## What is expected
Word for word, please restate the lines from the beginning of the data through the line in which "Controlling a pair" appears.

## Data segment
####################

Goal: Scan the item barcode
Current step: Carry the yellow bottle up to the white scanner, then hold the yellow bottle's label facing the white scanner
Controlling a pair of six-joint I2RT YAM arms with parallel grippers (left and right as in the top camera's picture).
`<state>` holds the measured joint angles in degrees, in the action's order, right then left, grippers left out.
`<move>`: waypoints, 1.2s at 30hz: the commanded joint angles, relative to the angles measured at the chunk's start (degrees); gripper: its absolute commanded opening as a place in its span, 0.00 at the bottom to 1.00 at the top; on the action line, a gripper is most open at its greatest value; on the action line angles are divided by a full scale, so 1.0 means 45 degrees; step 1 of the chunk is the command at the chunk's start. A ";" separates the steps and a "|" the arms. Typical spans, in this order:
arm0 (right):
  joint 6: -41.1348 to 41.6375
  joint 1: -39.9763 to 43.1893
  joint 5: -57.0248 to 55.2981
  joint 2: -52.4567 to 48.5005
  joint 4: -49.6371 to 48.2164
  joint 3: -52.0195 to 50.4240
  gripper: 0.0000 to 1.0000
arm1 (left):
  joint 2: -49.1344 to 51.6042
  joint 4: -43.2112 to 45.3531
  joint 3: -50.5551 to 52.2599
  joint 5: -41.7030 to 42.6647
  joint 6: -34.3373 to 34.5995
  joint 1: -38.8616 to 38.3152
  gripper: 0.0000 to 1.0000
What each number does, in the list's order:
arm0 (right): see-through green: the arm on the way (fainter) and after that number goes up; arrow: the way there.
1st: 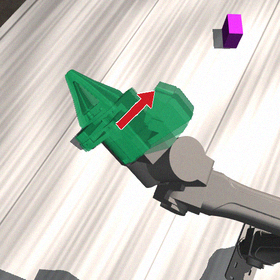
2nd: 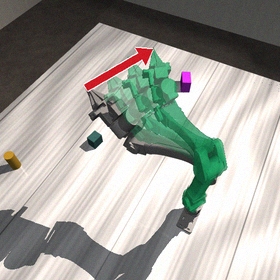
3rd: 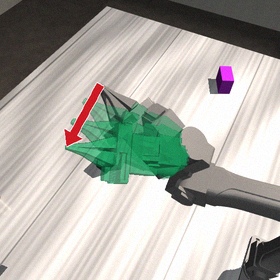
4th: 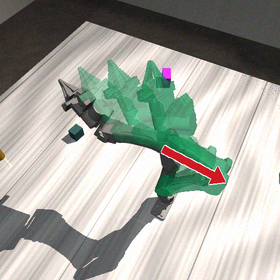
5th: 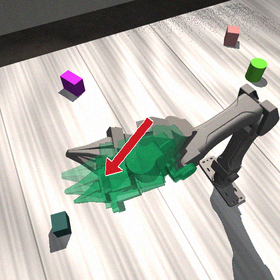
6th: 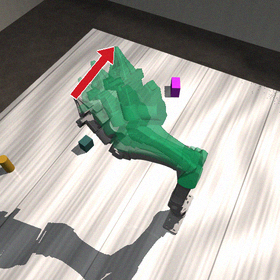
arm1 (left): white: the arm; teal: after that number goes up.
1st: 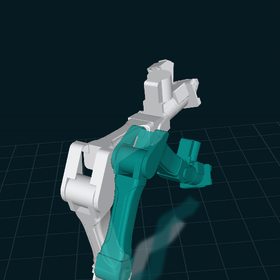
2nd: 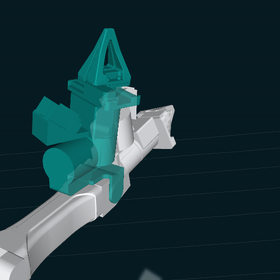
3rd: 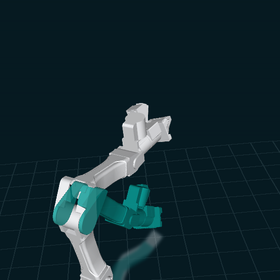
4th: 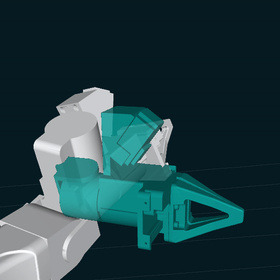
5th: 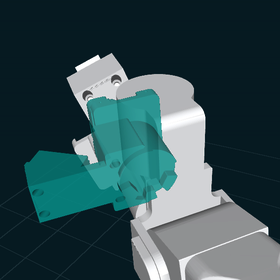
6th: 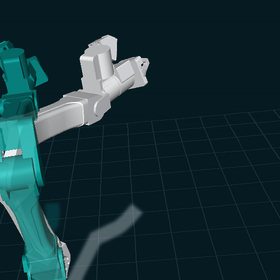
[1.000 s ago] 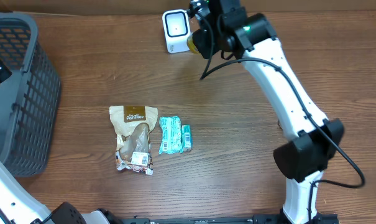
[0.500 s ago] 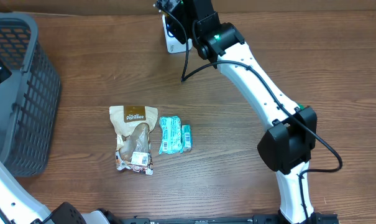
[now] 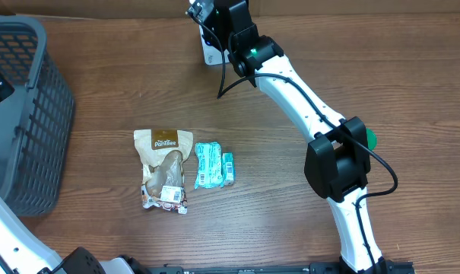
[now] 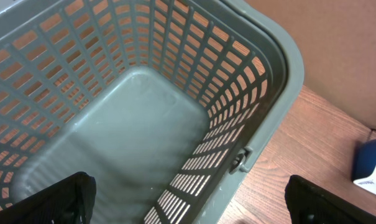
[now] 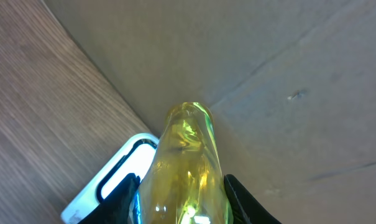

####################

## Response to this task
Goal: Scan the item barcode
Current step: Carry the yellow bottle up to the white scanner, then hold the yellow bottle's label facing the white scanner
Controlling a pair of six-joint I2RT YAM arms with parallel grippers (left and right as in the top camera's picture).

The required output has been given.